121. Le développement d’une nouvelle synthèse qui dépasse les fausses dialectiques des derniers siècles reste en suspens. Le christianisme lui-même, en se maintenant fidèle à son identité et au trésor de vérité qu’il a reçu de Jésus-Christ, se repense toujours et se réexprime dans le dialogue avec les nouvelles situations historiques, laissant apparaître ainsi son éternelle nouveauté.[98]

Le relativisme pratique

122. Un anthropocentrisme dévié donne lieu à un style de vie dévié. Dans l’Exhortation apostolique Evangelii gaudium, j’ai fait référence au relativisme pratique qui caractérise notre époque, et qui est « encore plus dangereux que le relativisme doctrinal».[99] Quand l’être humain se met lui-même au centre, il finit par donner la priorité absolue à ses intérêts de circonstance, et tout le reste devient relatif. Par conséquent, il n’est pas étonnant que, avec l’omniprésence du paradigme technocratique et le culte du pouvoir humain sans limites, se développe chez les personnes ce relativisme dans lequel tout ce qui ne sert pas aux intérêts personnels immédiats est privé d’importance. Il y a en cela une logique qui permet de comprendre comment certaines attitudes, qui provoquent en même temps la dégradation de l’environnement et la dégradation sociale, s’alimentent mutuellement.

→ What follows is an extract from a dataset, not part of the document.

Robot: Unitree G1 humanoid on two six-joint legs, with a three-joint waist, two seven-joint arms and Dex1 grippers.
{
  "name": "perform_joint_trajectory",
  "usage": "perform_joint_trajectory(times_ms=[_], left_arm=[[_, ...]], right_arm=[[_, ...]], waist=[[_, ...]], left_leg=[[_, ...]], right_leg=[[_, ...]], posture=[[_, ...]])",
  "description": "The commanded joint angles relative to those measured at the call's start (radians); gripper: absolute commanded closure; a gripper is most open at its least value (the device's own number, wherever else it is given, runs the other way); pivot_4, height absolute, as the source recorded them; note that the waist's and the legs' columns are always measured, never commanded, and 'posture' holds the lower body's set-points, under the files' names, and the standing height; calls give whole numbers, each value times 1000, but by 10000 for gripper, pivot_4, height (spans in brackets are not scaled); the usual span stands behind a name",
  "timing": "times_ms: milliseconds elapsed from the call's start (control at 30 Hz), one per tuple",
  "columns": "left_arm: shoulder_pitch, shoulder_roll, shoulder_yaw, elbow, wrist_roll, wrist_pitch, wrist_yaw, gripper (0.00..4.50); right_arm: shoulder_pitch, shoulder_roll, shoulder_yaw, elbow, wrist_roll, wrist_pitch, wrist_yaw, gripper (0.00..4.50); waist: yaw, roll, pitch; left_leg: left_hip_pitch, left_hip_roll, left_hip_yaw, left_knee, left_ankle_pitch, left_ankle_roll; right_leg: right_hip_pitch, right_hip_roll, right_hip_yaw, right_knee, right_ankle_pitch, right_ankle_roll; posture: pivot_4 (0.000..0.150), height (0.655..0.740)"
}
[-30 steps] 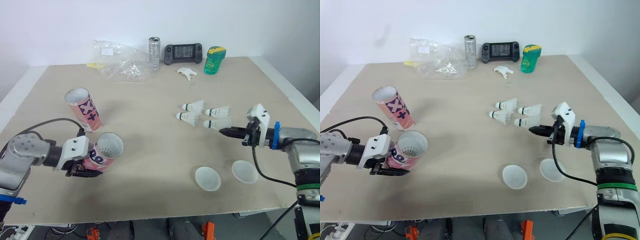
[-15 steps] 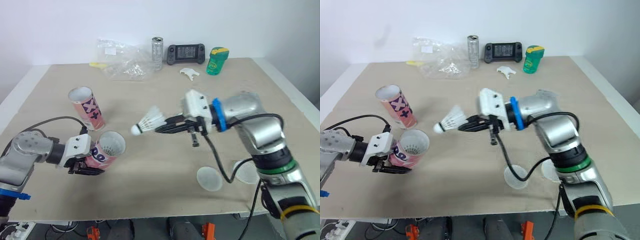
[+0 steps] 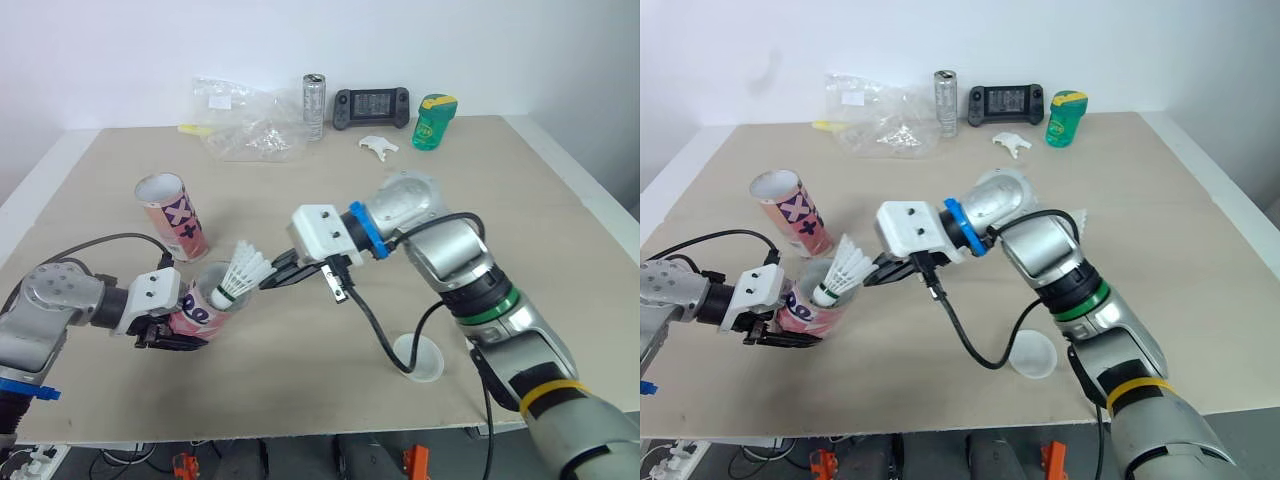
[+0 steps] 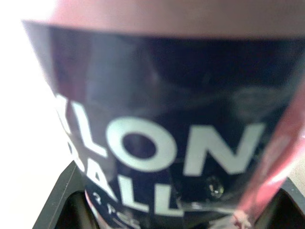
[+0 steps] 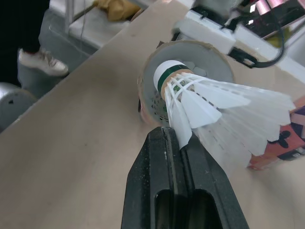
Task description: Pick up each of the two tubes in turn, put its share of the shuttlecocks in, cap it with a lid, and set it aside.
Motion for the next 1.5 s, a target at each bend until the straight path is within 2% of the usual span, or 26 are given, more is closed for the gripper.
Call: perform_joint_trajectory(times_ms=[33,200,367,500,633,700,833,1200,1500], left_arm=[[31,-3,-48,10,18,12,-8,16777],[30,-6,-54,7,21,12,-5,16777],[29,-9,-53,9,22,11,3,16777],[32,-13,-48,15,24,12,12,16777],[39,-27,-23,11,-1,34,29,16777],[42,-39,-8,8,-22,56,37,16777],[51,-46,11,-3,-45,87,44,16777],[77,-32,19,-38,-54,109,51,16777],[92,-28,27,-71,-56,131,67,16777]], right_arm=[[-45,25,4,8,12,-4,47,31169],[-97,36,-80,51,91,24,96,8137],[-145,21,-164,162,136,6,125,8137],[-150,81,-133,196,107,-13,109,19320],[-149,122,-50,267,-2,-151,119,40338],[-162,146,-47,299,-9,-168,115,44173],[-185,193,-21,352,-40,-214,125,44173],[-291,393,170,617,-292,-471,101,44173],[-337,534,169,798,-394,-565,32,44173]], waist=[[1,-1,0],[2,-1,0],[2,-1,0],[-1,0,0],[1,0,0],[5,0,0],[9,-1,0],[10,-1,0],[1,-2,-1]], left_leg=[[0,0,-1,0,0,0],[-1,0,-1,0,0,0],[0,0,-3,0,0,0],[1,0,-2,-1,0,0],[0,1,-4,-1,0,0],[0,0,-4,-1,0,0],[-2,0,-4,1,0,-1],[-1,1,-6,-1,0,-1],[5,2,-5,-4,-1,-2]], right_leg=[[0,0,-1,0,0,-1],[0,0,-2,0,-1,-1],[1,0,-3,0,-1,-2],[1,0,-3,0,-1,-3],[1,1,-3,1,-2,-3],[1,1,-3,1,-2,-2],[0,0,-3,1,-3,-4],[0,1,-7,2,-3,-5],[2,1,-8,3,-6,-11]], posture=[[1500,7236],[1500,7236],[1500,7236],[1500,7236],[1500,7236],[1500,7236],[1500,7236],[1500,7236],[1500,7236]])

123. La culture du relativisme est la même pathologie qui pousse une personne à exploiter son prochain et à le traiter comme un pur objet, l’obligeant aux travaux forcés, ou en faisant de lui un esclave à cause d’une dette. C’est la même logique qui pousse à l’exploitation sexuelle des enfants ou à l’abandon des personnes âgées qui ne servent pas des intérêts personnels. C’est aussi la logique intérieure de celui qui dit : ‛Laissons les forces invisibles du marché réguler l’économie, parce que ses impacts sur la société et sur la nature sont des dommages inévitables’. S’il n’existe pas de vérités objectives ni de principes solides hors de la réalisation de projets personnels et de la satisfaction de nécessités immédiates, quelles limites peuvent alors avoir la traite des êtres humains, la criminalité organisée, le narcotrafic, le commerce de diamants ensanglantés et de peaux d’animaux en voie d’extinction ? N’est-ce pas la même logique relativiste qui justifie l’achat d’organes des pauvres dans le but de les vendre ou de les utiliser pour l’expérimentation, ou le rejet d’enfants parce qu’ils ne répondent pas au désir de leurs parents ? C’est la même logique du “utilise et jette”, qui engendre tant de résidus, seulement à cause du désir désordonné de consommer plus qu’il n’est réellement nécessaire. Par conséquent, nous ne pouvons pas penser que les projets politiques et la force de la loi seront suffisants pour que soient évités les comportements qui affectent l’environnement, car, lorsque la culture se corrompt et qu’on ne reconnaît plus aucune vérité objective ni de principes universellement valables, les lois sont comprises uniquement comme des impositions arbitraires et comme des obstacles à contourner.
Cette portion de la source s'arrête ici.